[Start of section]
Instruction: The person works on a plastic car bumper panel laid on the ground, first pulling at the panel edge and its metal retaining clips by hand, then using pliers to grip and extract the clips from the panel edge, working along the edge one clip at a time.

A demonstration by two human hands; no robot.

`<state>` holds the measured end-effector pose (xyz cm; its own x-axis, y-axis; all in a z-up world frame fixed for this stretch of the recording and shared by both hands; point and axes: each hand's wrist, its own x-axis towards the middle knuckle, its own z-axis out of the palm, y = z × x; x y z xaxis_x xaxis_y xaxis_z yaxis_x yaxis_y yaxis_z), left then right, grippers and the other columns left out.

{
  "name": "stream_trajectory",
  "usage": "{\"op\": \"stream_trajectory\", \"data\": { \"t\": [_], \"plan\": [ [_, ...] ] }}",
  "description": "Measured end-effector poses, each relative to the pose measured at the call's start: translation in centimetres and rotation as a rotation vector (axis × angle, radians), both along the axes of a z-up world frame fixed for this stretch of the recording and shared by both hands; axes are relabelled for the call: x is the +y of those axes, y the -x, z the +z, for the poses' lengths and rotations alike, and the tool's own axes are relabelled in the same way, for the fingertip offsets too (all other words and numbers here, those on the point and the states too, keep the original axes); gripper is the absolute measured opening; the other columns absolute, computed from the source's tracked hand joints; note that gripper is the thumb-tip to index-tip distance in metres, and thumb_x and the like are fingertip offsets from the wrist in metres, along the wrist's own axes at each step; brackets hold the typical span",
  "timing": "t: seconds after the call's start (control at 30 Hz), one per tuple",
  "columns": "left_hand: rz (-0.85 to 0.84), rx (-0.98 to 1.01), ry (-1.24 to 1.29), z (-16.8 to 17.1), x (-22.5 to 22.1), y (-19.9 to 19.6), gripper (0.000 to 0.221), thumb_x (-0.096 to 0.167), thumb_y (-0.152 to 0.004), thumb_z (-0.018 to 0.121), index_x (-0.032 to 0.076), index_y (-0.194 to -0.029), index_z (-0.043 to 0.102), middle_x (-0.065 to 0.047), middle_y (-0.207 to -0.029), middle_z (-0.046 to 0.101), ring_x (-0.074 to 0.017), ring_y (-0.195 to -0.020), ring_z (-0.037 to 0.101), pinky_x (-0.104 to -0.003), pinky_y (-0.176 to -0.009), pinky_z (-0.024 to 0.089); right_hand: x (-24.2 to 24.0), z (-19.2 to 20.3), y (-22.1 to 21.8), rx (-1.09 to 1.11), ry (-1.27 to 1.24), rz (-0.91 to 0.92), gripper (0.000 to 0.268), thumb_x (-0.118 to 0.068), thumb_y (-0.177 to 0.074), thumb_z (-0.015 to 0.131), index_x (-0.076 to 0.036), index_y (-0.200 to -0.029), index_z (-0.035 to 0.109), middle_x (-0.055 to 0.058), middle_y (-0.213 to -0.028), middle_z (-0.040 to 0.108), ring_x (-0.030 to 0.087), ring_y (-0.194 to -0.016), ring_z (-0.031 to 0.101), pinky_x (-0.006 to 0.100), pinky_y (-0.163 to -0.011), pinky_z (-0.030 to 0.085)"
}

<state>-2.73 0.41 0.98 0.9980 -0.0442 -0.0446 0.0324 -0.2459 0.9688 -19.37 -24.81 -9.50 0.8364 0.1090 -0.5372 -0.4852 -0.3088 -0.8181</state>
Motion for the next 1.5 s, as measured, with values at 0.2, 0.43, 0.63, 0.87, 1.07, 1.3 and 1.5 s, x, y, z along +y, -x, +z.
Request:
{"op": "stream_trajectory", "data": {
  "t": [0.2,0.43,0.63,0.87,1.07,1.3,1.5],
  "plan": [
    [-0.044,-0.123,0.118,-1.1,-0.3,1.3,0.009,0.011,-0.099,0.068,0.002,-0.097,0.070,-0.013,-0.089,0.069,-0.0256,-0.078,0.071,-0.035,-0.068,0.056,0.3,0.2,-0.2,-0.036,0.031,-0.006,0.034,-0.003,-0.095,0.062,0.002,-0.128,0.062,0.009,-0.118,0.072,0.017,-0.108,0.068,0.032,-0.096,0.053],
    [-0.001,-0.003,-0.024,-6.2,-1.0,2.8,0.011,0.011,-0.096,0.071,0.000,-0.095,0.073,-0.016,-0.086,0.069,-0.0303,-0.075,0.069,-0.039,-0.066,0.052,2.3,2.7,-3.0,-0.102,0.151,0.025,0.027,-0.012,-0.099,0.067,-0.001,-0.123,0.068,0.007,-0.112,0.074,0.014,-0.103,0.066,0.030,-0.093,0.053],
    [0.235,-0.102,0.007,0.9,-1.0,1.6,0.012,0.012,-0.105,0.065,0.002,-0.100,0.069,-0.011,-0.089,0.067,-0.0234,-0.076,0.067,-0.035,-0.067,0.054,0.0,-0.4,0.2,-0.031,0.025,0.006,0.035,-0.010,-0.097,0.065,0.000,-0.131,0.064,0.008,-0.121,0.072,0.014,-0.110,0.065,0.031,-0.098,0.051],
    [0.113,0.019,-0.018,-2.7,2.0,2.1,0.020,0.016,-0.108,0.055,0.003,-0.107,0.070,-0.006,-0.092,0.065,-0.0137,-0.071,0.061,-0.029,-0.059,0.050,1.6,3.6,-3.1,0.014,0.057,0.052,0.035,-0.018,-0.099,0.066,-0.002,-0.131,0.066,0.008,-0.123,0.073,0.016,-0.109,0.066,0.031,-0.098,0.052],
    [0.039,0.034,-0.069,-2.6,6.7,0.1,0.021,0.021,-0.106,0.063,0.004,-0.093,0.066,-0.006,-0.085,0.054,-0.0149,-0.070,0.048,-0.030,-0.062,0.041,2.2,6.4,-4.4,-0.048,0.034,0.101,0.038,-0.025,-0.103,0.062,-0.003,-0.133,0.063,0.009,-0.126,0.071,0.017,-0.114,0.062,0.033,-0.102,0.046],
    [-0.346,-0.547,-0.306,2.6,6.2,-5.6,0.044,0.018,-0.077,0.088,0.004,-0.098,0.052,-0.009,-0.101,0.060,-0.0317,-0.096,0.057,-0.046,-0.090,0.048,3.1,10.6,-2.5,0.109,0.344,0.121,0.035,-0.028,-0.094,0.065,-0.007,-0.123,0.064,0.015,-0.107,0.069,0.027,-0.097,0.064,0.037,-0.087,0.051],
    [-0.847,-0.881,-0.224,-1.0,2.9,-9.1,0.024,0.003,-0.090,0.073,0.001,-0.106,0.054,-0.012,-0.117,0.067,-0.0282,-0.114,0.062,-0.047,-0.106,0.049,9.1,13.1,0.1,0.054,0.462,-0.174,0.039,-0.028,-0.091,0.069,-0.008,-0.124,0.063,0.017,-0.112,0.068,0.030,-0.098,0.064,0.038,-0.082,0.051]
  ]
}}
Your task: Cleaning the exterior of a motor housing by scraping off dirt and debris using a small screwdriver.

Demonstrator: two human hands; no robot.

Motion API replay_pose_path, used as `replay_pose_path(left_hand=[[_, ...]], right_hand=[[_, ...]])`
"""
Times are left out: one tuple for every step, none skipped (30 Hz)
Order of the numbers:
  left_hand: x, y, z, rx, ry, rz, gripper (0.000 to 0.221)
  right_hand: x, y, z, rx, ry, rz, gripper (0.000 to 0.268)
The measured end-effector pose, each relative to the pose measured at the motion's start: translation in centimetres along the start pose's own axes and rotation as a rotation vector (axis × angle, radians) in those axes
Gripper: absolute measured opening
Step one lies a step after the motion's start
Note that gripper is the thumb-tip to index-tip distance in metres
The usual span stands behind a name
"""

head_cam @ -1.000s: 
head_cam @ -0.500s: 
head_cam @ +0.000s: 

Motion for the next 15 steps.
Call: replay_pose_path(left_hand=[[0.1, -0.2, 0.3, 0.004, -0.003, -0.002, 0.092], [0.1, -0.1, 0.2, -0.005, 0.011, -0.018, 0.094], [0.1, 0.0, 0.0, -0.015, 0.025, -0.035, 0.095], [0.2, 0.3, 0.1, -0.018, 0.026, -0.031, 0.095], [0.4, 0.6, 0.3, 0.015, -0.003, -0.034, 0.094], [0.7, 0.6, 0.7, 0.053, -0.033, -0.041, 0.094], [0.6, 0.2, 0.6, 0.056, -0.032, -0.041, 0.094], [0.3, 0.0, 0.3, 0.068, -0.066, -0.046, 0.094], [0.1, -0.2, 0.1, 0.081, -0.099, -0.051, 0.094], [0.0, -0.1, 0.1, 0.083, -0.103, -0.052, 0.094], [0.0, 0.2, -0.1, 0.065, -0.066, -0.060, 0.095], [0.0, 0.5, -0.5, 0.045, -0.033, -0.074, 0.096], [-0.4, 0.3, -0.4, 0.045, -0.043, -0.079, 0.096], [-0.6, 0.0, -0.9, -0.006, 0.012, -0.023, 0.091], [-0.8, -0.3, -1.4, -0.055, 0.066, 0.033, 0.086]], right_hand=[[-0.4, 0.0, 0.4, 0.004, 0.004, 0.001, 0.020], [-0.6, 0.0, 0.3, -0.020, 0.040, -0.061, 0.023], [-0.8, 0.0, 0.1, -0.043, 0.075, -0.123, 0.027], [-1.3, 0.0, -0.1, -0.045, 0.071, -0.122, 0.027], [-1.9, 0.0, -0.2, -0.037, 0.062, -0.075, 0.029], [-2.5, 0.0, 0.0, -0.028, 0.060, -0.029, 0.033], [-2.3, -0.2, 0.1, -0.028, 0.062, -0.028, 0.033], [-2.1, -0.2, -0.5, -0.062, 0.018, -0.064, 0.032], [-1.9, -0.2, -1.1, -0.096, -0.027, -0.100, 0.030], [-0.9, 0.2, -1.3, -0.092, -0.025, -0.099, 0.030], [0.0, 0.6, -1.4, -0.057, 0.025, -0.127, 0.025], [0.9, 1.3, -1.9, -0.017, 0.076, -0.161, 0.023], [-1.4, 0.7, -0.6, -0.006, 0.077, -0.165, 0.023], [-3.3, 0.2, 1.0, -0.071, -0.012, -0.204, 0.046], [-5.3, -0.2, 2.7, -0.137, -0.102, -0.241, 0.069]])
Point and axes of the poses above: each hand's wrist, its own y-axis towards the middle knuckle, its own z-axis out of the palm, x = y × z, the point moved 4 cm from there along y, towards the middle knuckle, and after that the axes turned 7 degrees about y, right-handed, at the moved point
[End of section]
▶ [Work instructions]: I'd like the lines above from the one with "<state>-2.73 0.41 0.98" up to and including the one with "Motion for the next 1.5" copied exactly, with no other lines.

▶ [Output of the exercise]:
<state>-2.73 0.41 0.98 0.9980 -0.0442 -0.0446 0.0324 -0.2459 0.9688 -19.37 -24.81 -9.50 0.8364 0.1090 -0.5372 -0.4852 -0.3088 -0.8181</state>
Motion for the next 1.5 s, as measured, with values at 0.2, 0.43, 0.63, 0.87, 1.07, 1.3 and 1.5 s, x, y, z along +y, -x, +z.

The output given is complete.